Inside, a clerk yelled to Al, but a younger man came to the counter. Albert Deeb told Jeff that Alfred Deeb was a relative.
After a few frantic phone calls, Albert got Alfred Deeb on the phone.
The two men spoke for a minute, while Jeff waited. “I don’t know which way this could go,” he said, explaining the feeling of anticipation.
Albert handed him the phone.
“So you think you’re my son? What’s your mother’s name? What year were you born? Where?” the elder Al Deeb asked him.
Jeff answered each question.
Then, Al Deeb said, “Yes, and yesterday was your 45th birthday.”
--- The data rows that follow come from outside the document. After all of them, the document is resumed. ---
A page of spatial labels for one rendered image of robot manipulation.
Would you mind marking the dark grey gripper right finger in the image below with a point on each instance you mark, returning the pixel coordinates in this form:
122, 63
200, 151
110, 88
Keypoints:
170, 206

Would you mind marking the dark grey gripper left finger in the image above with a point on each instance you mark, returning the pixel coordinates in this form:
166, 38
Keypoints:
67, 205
Jeff said he couldn’t describe what he was feeling.
“I was totally overwhelmed,” he said.
Then, his father said, “I have to tell you, you have a lot of siblings.”
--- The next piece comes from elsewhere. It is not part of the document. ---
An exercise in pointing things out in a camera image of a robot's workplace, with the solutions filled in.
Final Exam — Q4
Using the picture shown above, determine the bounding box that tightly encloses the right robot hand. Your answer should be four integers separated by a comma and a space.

Al works in insurance with his son Brian. After hanging up the phone with Jeff, he walked into Brian’s office and asked if they could talk.
“I have to tell you something about your mother and my past,” Al said.
Brian joked, “I was thinking, ‘Sex, drugs and rock and roll?’ ”
Then, Al said, “Your mother and I had a child out of wedlock.”
“I was like, ‘Whoa’; I was kind of in shock,” said Brian, the oldest Deeb child.
Al told him the man was his full biological brother.
“That didn’t click that he was my full brother, it didn’t click until he said it,” Brian said. “It was surreal.” That night, all nine of Al and Lynn Deeb’s other children got on a conference call to discuss the news. They searched for Jeff online.
“Oh my, he’s just like us,” said Andrew-Paul, a medical student in Wisconsin and the sixth Deeb child.
“I thought, ‘Oh my God, he is my brother,’ ” said Josiah, a North Greenbush police officer.
The next day, Jeff and Al agreed to meet at a diner.
When he saw Al, Jeff leaped from the car, leaving the keys in the ignition and the engine running.
They stood in the parking lot, hugging, Jeff recalls, choking up at the memory.
“From the beginning,” he said, “it was just so natural.”
Within days, Jeff and the Deeb children were communicating on Facebook. Jeff was driving home to Glens Falls from Binghamton, talking on the phone with Brian, when Brian asked him to stop at his house.
Jeff did. Meeting Brian was, he said, “surreal.”
They had a beer and talked. Soon, more Deeb siblings — Rachel, Melissa, Koury and Michael — came over.
“We sat and talked and keep saying, ‘We have the same mom and dad,’ ” Jeff said.
Rachel remembers how shocked she was by Jeff’s voice because it sounds like her brothers’.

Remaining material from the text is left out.